___ Information supplied

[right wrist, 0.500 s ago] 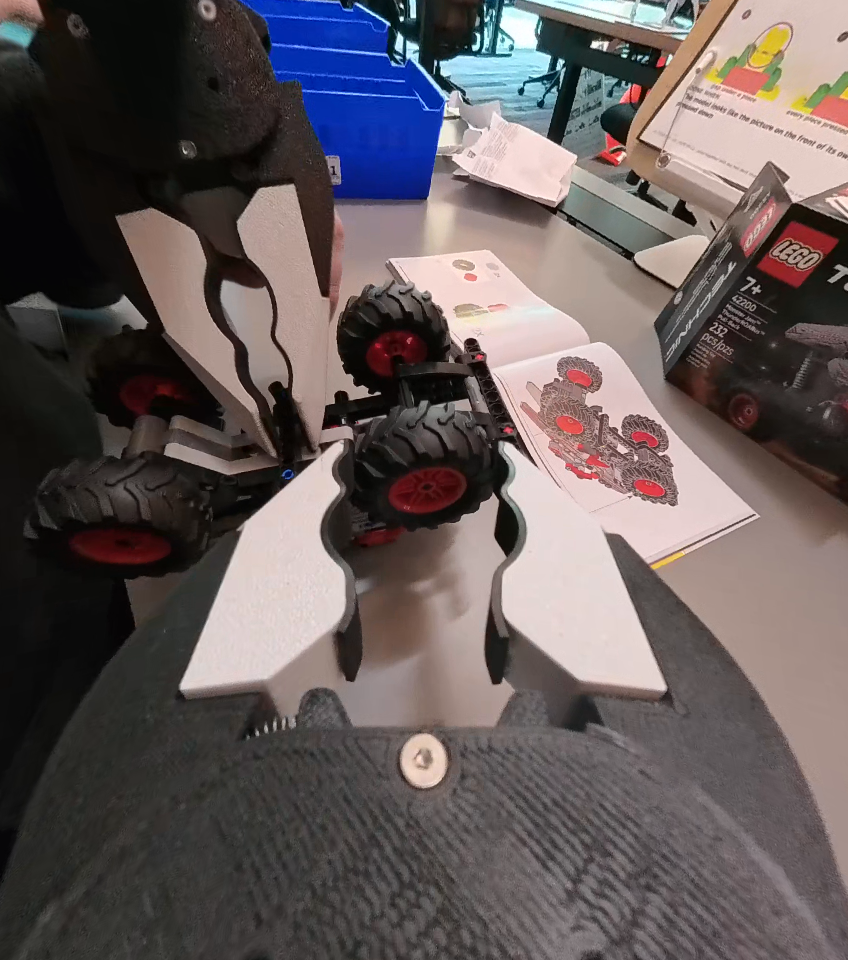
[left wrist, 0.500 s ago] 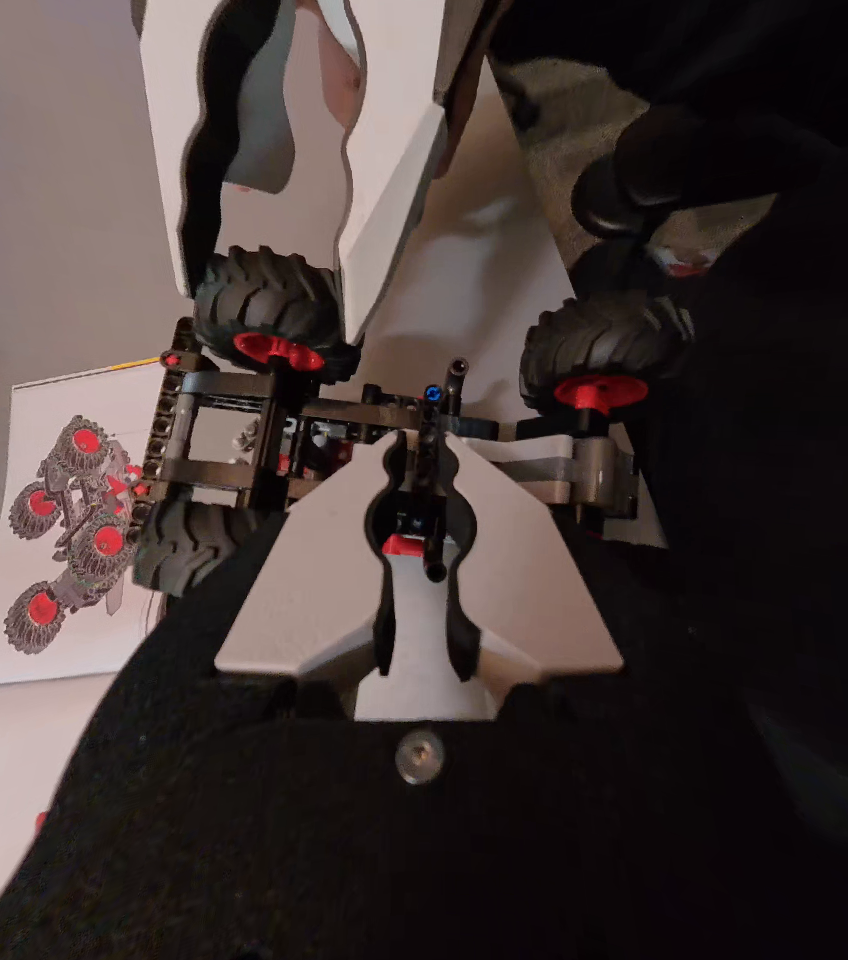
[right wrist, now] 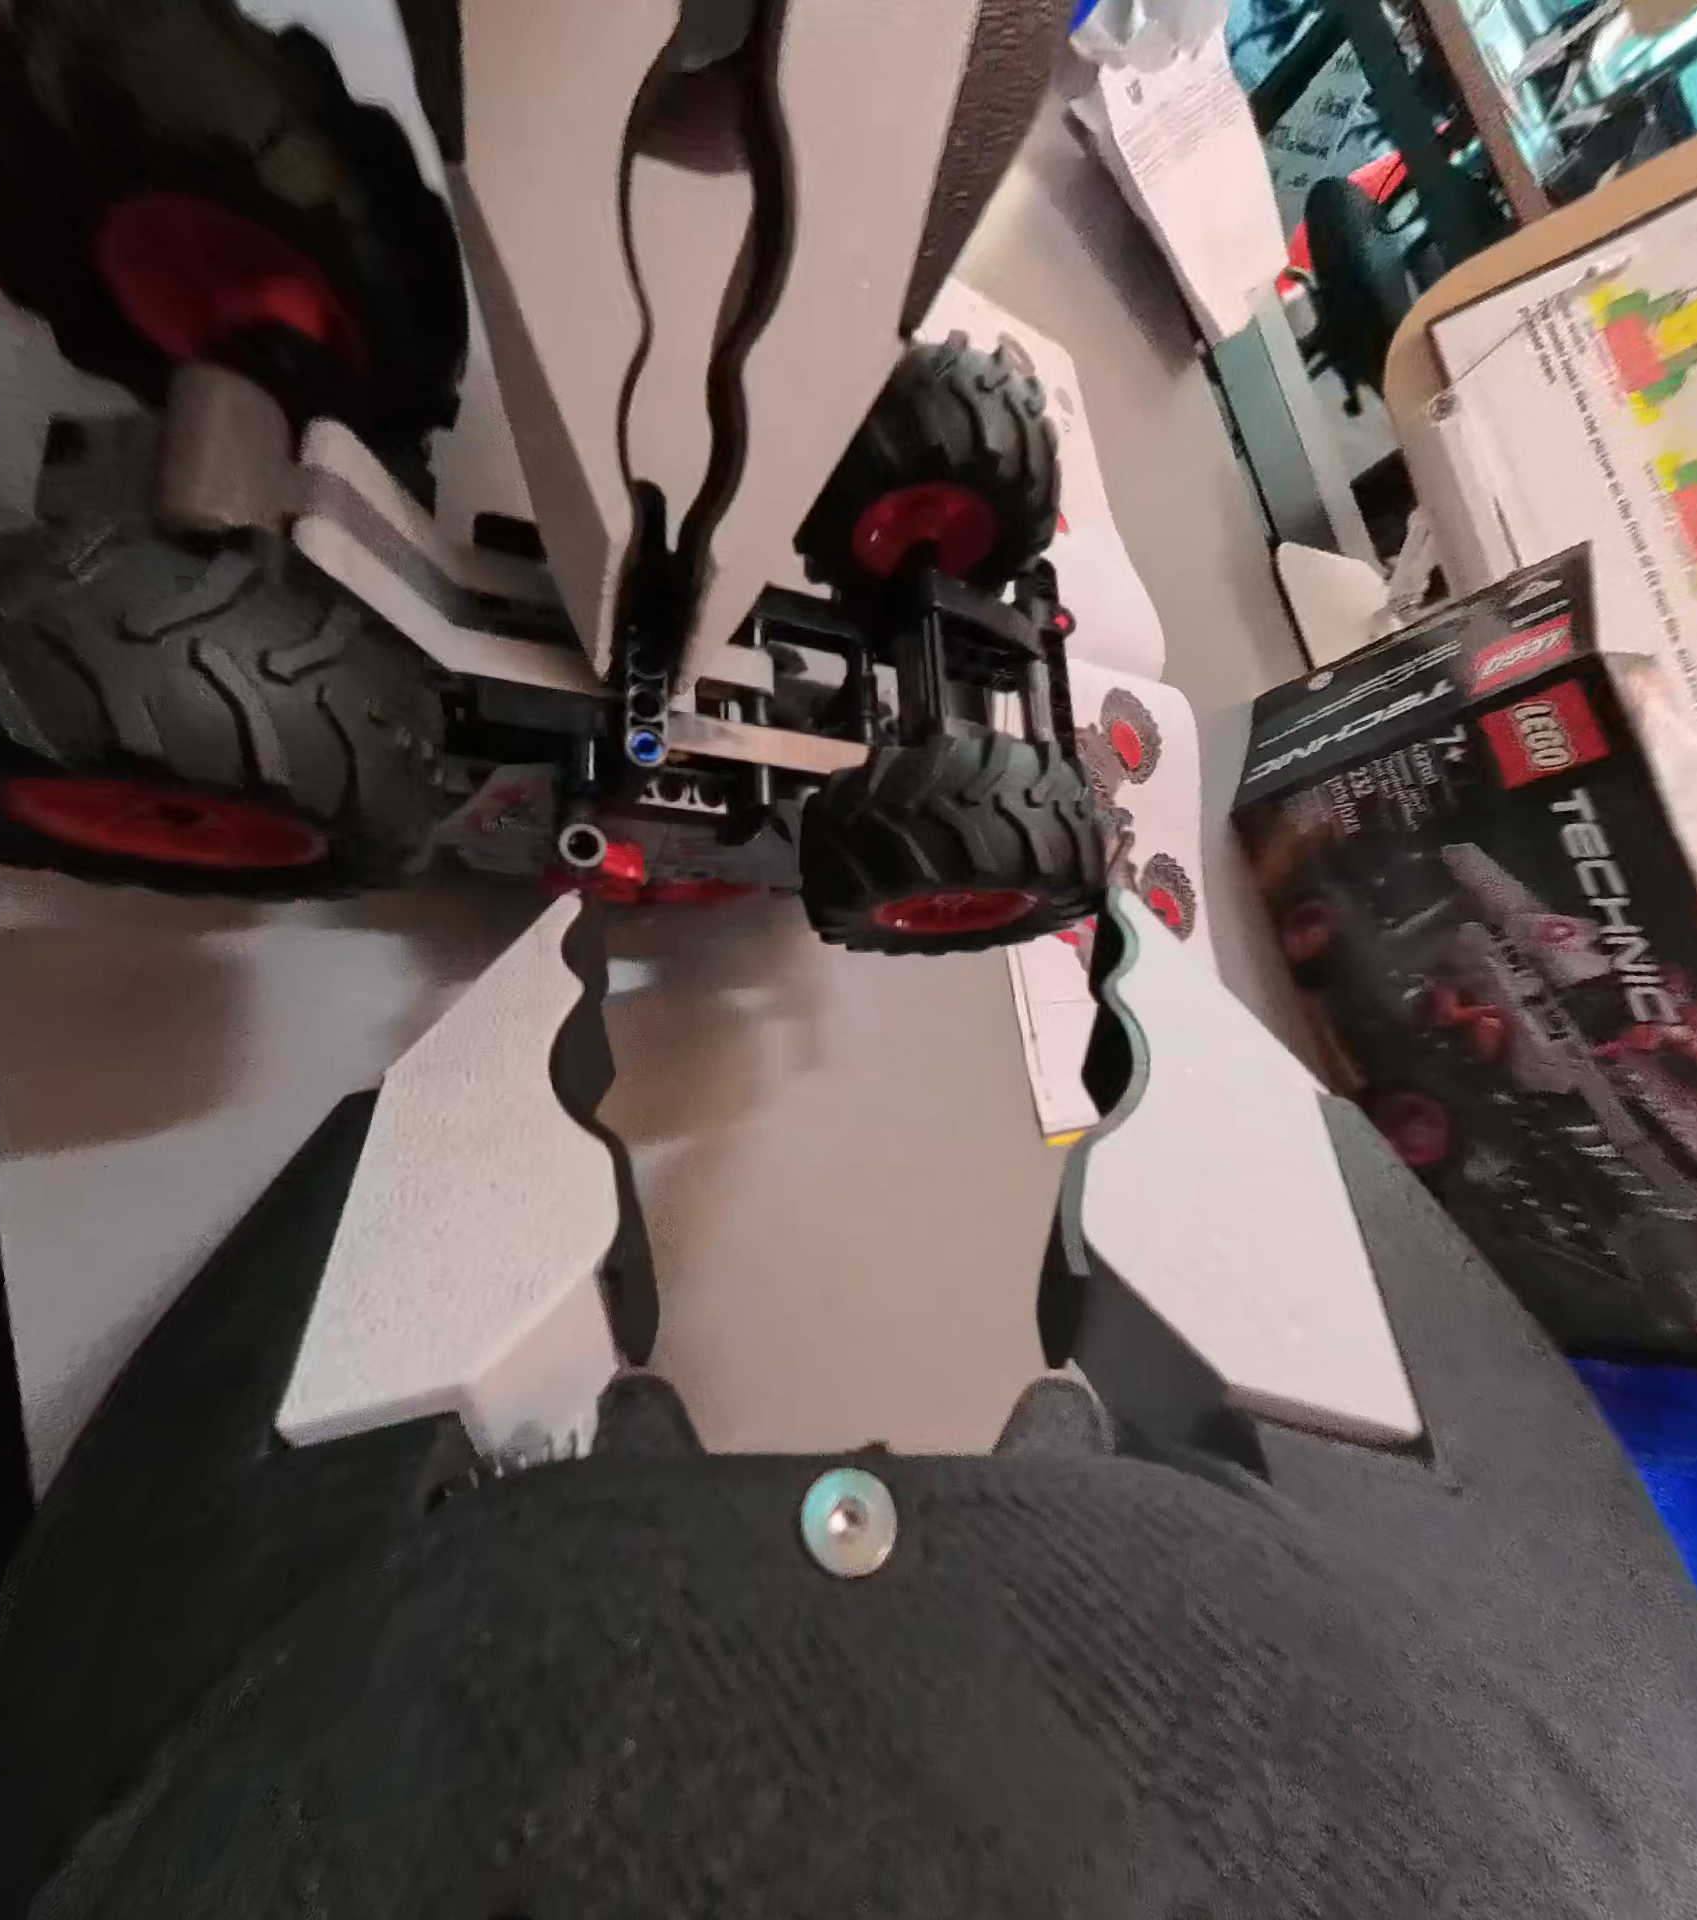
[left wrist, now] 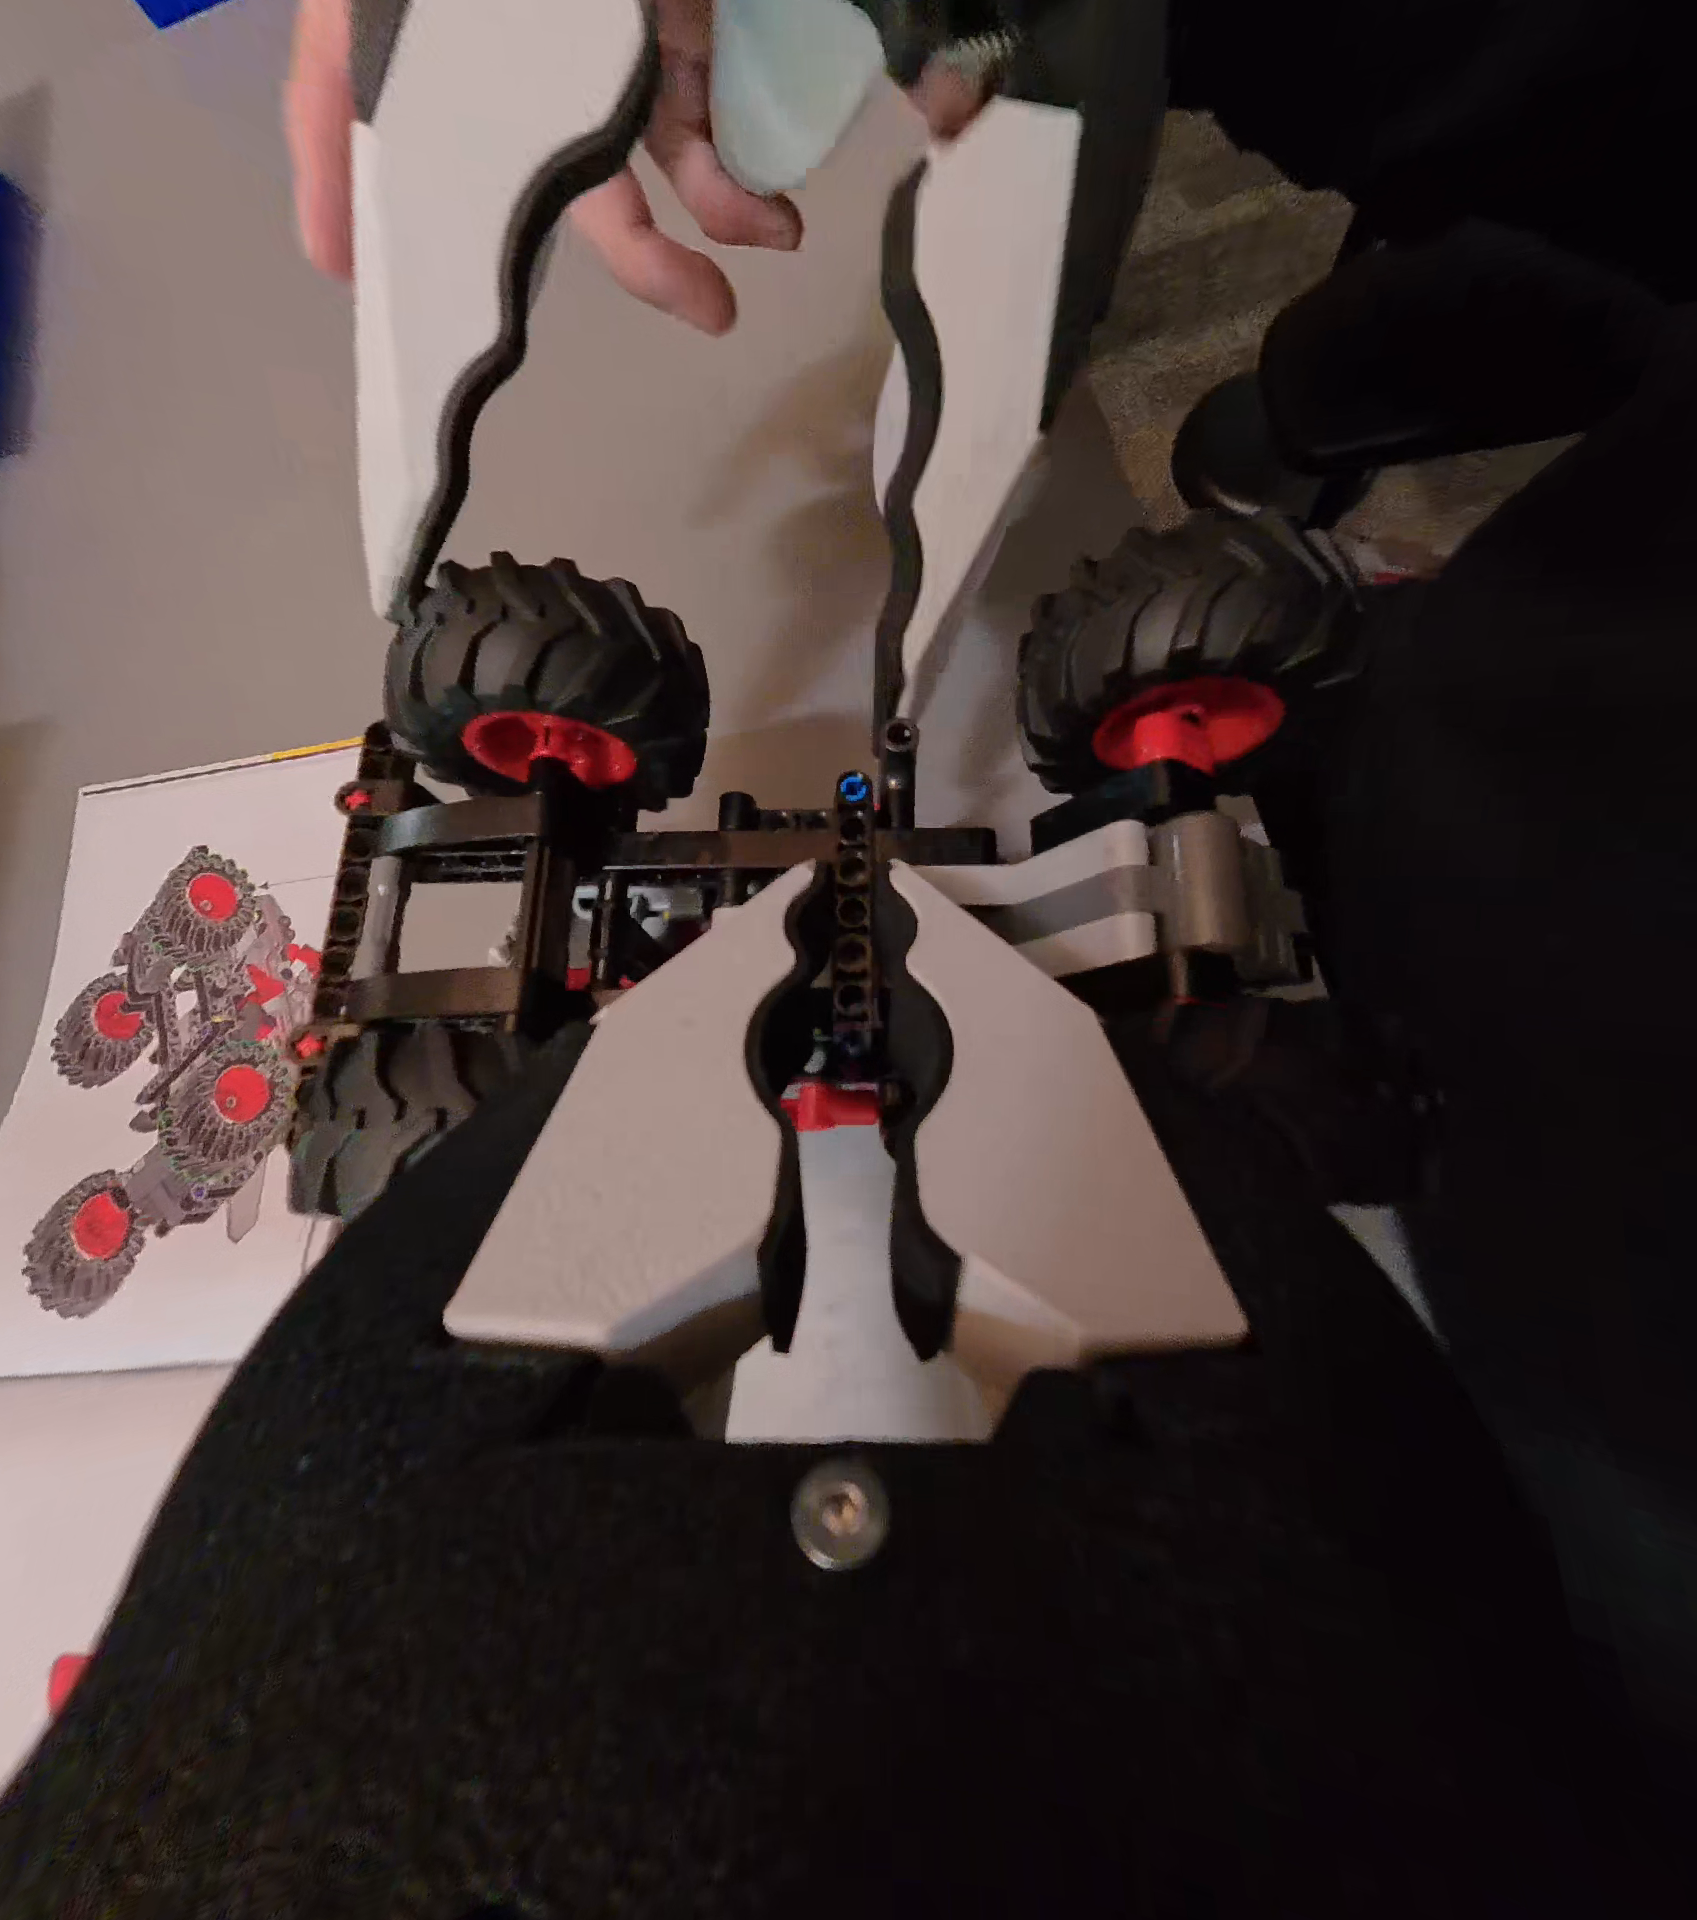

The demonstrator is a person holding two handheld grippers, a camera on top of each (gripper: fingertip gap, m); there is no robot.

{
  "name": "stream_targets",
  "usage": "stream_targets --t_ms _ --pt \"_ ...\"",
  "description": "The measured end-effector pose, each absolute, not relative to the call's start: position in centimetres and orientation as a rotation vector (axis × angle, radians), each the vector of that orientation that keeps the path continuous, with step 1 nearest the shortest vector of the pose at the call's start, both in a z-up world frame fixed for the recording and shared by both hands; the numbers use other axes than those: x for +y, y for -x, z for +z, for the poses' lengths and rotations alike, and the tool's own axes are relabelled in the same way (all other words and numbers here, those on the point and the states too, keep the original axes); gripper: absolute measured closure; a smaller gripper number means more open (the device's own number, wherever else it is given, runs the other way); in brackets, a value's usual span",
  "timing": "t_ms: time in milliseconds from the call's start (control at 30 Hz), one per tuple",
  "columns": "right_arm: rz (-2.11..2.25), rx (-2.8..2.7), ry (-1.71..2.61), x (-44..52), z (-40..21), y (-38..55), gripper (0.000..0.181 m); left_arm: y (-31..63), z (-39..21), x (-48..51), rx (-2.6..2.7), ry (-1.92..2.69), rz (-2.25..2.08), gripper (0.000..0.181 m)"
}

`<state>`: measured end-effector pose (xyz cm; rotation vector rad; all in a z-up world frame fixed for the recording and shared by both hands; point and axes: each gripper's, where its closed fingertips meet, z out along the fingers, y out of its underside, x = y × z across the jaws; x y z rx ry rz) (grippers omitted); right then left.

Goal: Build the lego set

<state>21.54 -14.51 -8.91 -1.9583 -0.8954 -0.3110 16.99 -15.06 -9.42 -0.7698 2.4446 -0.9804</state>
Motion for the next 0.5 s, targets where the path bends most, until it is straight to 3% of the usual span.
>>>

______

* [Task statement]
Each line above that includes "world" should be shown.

* [Answer to this problem]
  "description": "The measured end-effector pose, each absolute, not relative to the call's start: position in centimetres and orientation as a rotation vector (axis × angle, radians), each the vector of that orientation that keeps the path continuous, with step 1 nearest the shortest vector of the pose at the call's start, both in a z-up world frame fixed for the recording and shared by both hands; the numbers use other axes than those: x for +y, y for -x, z for +z, for the poses' lengths and rotations alike, and the tool's own axes are relabelled in the same way (all other words and numbers here, those on the point and the states too, keep the original axes); gripper: absolute measured closure; a smaller gripper number means more open (the device's own number, wherever else it is given, runs the other way); in brackets, a value's usual span",
`<state>`: measured end-effector pose (xyz cm; rotation vector rad; all in a z-up world frame fixed for the recording and shared by both hands; point and axes: each gripper's, where its closed fingertips meet, z out along the fingers, y out of its underside, x = y × z across the jaws; x y z rx ry rz) (grippers omitted); right then left.

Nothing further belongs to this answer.